Wielki artysta, wielki twórca, wielki człowiek. Dzięki niemu powojenna scena teatralna kwitła i błyszczała wszelkimi kolorami tęczy. Piątego sierpnia, po długiej chorobie odszedł z tego świata przykład i guru reżyserskiego światka – Erwin Axer.

Trudno o człowieka bardziej utalentowanego i bardziej skromnego od Axera. W swoich sztukach kierował się zawsze umiarem i klasyczną wizją piękna. Być może właśnie to sprawiło, że stał na czele powojennego teatru. Po wojnie bowiem został reżyserem Teatru Współczesnego, który początkowo mieścił się w Łodzi.

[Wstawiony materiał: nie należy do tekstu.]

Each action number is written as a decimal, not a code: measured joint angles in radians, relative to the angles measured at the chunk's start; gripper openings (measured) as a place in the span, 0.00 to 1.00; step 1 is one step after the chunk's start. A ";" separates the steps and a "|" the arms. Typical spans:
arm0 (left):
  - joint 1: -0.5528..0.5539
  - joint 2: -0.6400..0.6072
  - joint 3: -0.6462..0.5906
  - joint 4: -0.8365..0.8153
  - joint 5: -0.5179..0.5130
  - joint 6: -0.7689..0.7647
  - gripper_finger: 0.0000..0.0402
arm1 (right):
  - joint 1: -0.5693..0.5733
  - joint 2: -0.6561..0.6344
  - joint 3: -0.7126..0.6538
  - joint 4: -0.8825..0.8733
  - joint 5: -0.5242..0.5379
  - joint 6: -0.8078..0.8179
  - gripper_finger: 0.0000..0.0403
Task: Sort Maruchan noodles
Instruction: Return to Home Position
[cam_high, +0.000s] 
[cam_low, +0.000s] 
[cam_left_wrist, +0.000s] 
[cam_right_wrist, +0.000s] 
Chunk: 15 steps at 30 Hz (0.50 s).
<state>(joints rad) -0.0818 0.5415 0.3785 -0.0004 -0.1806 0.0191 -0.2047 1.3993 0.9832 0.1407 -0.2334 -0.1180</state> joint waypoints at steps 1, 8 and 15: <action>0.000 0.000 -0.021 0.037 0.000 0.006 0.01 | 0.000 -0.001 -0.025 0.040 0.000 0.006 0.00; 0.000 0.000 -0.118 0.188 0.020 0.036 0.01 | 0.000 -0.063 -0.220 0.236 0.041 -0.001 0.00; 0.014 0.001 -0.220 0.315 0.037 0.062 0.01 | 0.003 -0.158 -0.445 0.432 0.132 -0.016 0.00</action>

Jego talent i pasja w przekazywaniu na scenie swoich wizji zostały docenione nie tylko na Polskiej scenie. O Axera upominały się również inne kraje, gdzie reżyserował. Między innymi Niemcy, Związek Radziecki, Holandia, Szwajcaria czy Stany Zjednoczone. Obrazy, które tworzył na deskach teatru docierały i poruszały każdego.

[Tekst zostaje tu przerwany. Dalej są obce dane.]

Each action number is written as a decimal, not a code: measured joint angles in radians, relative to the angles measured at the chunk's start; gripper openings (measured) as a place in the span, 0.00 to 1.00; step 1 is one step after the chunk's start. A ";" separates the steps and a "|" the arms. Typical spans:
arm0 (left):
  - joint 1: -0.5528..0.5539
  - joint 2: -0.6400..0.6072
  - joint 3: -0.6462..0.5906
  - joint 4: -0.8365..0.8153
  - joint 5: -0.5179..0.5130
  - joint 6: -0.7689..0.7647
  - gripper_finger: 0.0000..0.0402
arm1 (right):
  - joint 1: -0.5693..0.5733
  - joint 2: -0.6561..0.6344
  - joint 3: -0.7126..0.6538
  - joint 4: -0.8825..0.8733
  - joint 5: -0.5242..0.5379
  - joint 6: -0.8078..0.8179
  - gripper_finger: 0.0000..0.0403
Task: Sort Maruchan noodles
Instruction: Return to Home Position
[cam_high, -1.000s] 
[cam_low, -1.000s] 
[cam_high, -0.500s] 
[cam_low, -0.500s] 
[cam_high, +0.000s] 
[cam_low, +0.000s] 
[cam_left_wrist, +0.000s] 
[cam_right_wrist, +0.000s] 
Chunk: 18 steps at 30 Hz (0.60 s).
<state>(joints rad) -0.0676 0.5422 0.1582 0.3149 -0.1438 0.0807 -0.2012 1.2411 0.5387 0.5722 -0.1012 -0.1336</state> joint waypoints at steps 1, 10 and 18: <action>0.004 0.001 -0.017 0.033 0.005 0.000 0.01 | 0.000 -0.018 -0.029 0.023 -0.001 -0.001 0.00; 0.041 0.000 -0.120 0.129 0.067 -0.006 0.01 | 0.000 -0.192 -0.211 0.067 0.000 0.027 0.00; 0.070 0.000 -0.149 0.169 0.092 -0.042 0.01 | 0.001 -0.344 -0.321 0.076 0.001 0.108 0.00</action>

Nie ograniczał się jednak tylko do reżyserowania. Był autorem wielu felietonów i krótszych tekstów literackich. Wydał kilka książek takich jak: „Listy ze sceny”, „Sprawy teatru”, „Ćwiczenia pamięci”, „Kłopoty młodości, kłopoty starości”.

Jako czynny działacz powstania warszawskiego został oznaczony Krzyżem Wielkiego Orderu Odrodzenia Polski oraz Krzyżem Oficerskim Orderu Odrodzenia Polski.

„Zamknął oczy, a razem z nimi zamknął niezwykle ważny rozdział historii polskiego teatru”.